Gotha  Langfristig angelegtes Innenstadt-Sanierungsprogramm kommt zum erfolgreichen Abschluss

Der Neubau in der Schwabhäuser Straße 33 ist der letzte Lückenschluss in der Gothaer Innenstadt im Rahmen des Projektes „Genial zentral“.

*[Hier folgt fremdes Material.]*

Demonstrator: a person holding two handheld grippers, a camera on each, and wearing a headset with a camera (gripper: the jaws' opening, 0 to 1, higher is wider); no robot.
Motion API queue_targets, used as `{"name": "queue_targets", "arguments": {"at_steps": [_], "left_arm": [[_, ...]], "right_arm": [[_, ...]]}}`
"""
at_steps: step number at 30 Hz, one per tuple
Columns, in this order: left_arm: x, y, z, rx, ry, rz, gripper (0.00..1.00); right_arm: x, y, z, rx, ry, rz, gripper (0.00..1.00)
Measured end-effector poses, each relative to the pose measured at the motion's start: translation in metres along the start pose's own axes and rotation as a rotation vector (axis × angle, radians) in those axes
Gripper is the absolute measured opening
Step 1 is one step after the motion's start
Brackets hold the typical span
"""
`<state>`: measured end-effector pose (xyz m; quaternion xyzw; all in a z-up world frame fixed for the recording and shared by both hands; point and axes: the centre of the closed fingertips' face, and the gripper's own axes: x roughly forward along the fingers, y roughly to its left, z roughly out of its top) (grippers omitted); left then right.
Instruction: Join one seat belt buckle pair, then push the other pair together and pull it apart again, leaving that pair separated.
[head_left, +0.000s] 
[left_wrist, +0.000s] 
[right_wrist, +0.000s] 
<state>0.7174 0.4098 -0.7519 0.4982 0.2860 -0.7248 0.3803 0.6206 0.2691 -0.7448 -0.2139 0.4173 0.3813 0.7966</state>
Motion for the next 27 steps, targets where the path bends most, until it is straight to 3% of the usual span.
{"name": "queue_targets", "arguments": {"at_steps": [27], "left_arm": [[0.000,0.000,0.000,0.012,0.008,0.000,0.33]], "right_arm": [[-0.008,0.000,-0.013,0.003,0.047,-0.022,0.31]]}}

Der Neubau in der Schwabhäuser Straße 33 ist der letzte Lückenschluss in der Gothaer Innenstadt im Rahmen des Projektes „Genial zentral“.

Foto: Peter Riecke

In der Schwabhäuser Straße im Zentrum der Kreisstadt wird wieder gebaut. Dort entstehen im Auftrag einer Bauherren-Gemeinschaft Wohnungen mit zwei bis zu fünf Räumen in einem Energieeffizienz-Haus. Sie sind mit Sole-, Wasser- und Wärmepumpe sowie einer speziellen Lüftungsanlage zur Wärme-Rückgewinnung ausgestattet. Architekt ist Sebastian Großkopf, der gemeinsam mit seiner Partnerin als einer der Preisträger in einem städtebaulichen Wettbewerb in der Schwabhäuser Straße bereits mehrere Häuser errichten konnte. Allein in der Schwabhäuser Straße beziehen sieben Gebäude einen Teil ihrer Energie aus Tiefenbohrungen zwischen 80 und 120 Meter.

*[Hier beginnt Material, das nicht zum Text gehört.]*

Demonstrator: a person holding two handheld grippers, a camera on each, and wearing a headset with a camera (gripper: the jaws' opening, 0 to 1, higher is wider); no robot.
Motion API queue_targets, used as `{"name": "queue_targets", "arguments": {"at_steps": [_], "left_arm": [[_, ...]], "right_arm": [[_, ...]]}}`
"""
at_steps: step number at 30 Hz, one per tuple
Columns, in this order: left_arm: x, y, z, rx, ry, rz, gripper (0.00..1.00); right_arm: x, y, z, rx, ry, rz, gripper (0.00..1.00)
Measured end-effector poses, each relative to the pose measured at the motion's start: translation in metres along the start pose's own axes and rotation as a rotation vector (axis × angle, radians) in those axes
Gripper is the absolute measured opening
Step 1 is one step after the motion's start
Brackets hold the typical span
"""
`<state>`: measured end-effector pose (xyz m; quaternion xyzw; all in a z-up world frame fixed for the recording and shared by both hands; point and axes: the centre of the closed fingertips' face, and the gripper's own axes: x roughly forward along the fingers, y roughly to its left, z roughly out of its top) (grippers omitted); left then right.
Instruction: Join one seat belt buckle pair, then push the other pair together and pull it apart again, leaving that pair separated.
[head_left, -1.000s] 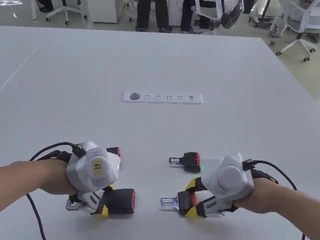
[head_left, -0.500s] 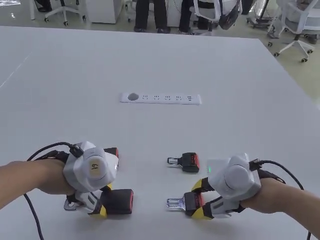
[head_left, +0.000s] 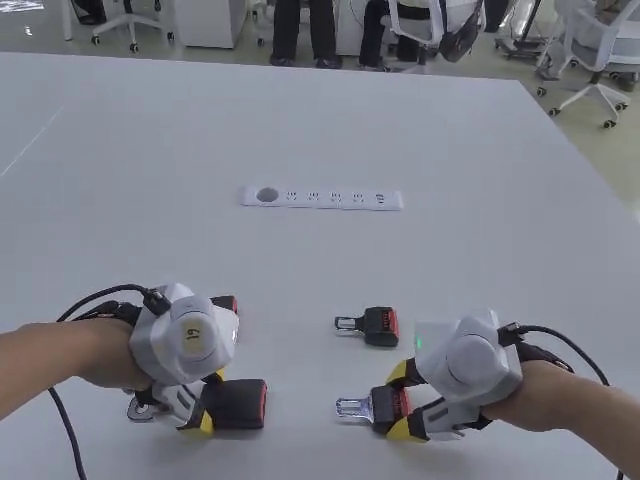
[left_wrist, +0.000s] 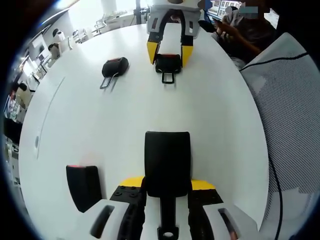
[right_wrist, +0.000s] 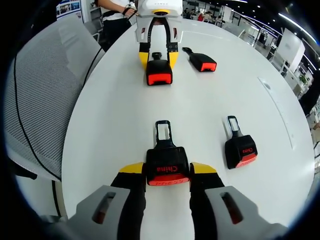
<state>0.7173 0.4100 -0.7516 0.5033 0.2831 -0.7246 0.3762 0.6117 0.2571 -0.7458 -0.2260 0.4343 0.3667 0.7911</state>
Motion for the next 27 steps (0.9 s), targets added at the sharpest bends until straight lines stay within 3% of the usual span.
{"name": "queue_targets", "arguments": {"at_steps": [3,15,20,27], "left_arm": [[0.000,0.000,0.000,0.007,0.005,-0.002,0.33],[-0.001,-0.001,-0.001,-0.005,0.030,-0.010,0.35],[-0.004,0.001,-0.010,-0.018,0.087,0.007,0.39],[-0.011,0.001,-0.013,-0.042,0.082,0.019,0.43]], "right_arm": [[0.003,0.001,-0.006,-0.050,0.048,-0.009,0.32],[0.001,0.001,-0.006,-0.022,0.032,-0.020,0.41],[0.001,0.004,-0.006,-0.016,0.024,-0.008,0.48],[-0.007,0.000,-0.002,0.001,-0.006,-0.023,0.50]]}}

Doch Großkopf ist bei Weitem nicht der einzige, dessen Ideen in und um die Schwabhäuser Straße Wirklichkeit werden. Mit dem Neubau in der Nummer 33 geht das Pilotvorhaben „Genial zentral“ allmählich zu Ende. Um die Jahrtausendwende sah es in der Schwabhäuser Straße noch anders aus jetzt. Verfall an vielen Stellen prägte das Bild. Die ursprünglich geschlossene Struktur des Viertels war durch die Abbrüche einsturzgefährdeter Gebäude aufgebrochen. Anderen Häusern in der Straße und den Nebengassen sah man den langfristigen Leerstadt an.

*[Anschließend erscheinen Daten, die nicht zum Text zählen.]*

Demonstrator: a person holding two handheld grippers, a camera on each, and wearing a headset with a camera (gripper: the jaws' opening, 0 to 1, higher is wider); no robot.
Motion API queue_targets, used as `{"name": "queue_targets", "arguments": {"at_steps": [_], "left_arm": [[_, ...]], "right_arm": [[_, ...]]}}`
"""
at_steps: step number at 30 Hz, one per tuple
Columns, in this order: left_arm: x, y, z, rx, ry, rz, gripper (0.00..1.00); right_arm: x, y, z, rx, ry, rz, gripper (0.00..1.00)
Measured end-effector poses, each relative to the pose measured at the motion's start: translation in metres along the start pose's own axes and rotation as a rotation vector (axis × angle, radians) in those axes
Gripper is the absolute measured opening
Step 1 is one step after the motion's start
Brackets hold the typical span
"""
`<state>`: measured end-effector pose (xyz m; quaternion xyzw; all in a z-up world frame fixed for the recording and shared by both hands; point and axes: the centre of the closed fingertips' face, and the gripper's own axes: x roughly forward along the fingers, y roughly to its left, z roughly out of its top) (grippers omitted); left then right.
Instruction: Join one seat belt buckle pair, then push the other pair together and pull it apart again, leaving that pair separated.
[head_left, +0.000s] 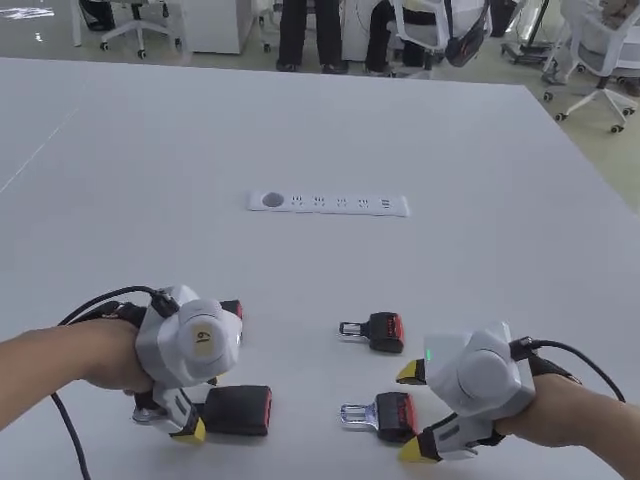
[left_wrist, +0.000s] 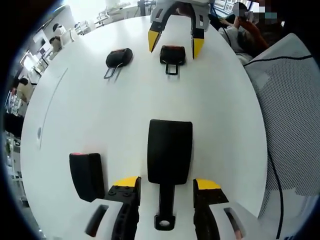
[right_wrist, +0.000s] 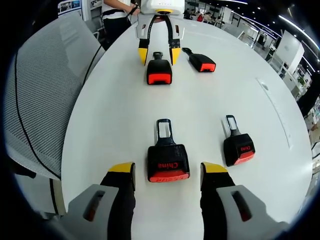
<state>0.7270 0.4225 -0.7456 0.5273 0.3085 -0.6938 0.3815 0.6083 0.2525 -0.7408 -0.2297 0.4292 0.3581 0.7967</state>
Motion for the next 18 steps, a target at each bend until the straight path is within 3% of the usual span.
{"name": "queue_targets", "arguments": {"at_steps": [9,18], "left_arm": [[-0.019,0.002,-0.002,-0.051,-0.040,0.016,0.47],[-0.035,0.007,-0.014,-0.104,-0.079,0.047,0.49]], "right_arm": [[-0.014,-0.006,-0.004,0.001,-0.003,-0.020,0.55],[-0.028,-0.011,-0.009,0.046,-0.014,-0.035,0.59]]}}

Als im Jahr 2002 der Freistaat das Thüringer Pilotvorhaben „Genial zentral — Unser Haus in der Stadt“ initiierte, bewarb sich Gotha zunächst mit drei Teilgebieten erfolgreich. Im Jahr 2009 wurde um ein viertes Teilgebiet erweitert.

Das Projekt steht unter Federführung von Bärbel Ernst aus dem Stadtplanungsamt, die auch an die Unterstützung durch den damaligen Baubürgermeister Klaus Exner (CDU) erinnert. 17 Grundstücke wurden erworben, enttrümmert, neu parzelliert und mit Baurecht versehen. Dann ging es an die aufwendige Gewinnung von Bauherren oder Investoren. Ausschließlich Gothaer Architekturbüros engagierten sich, gingen teilweise mit Planungen in Vorleistung. Rund 900.000 Euro Fördermittel und 300.00 Euro städtische Mittel wurden eingesetzt, gut 370.000 Euro flossen durch den Verkauf an Bauwillige wieder zurück. Fast 70 neue Bewohner hat die Innenstadt durch das Projekt.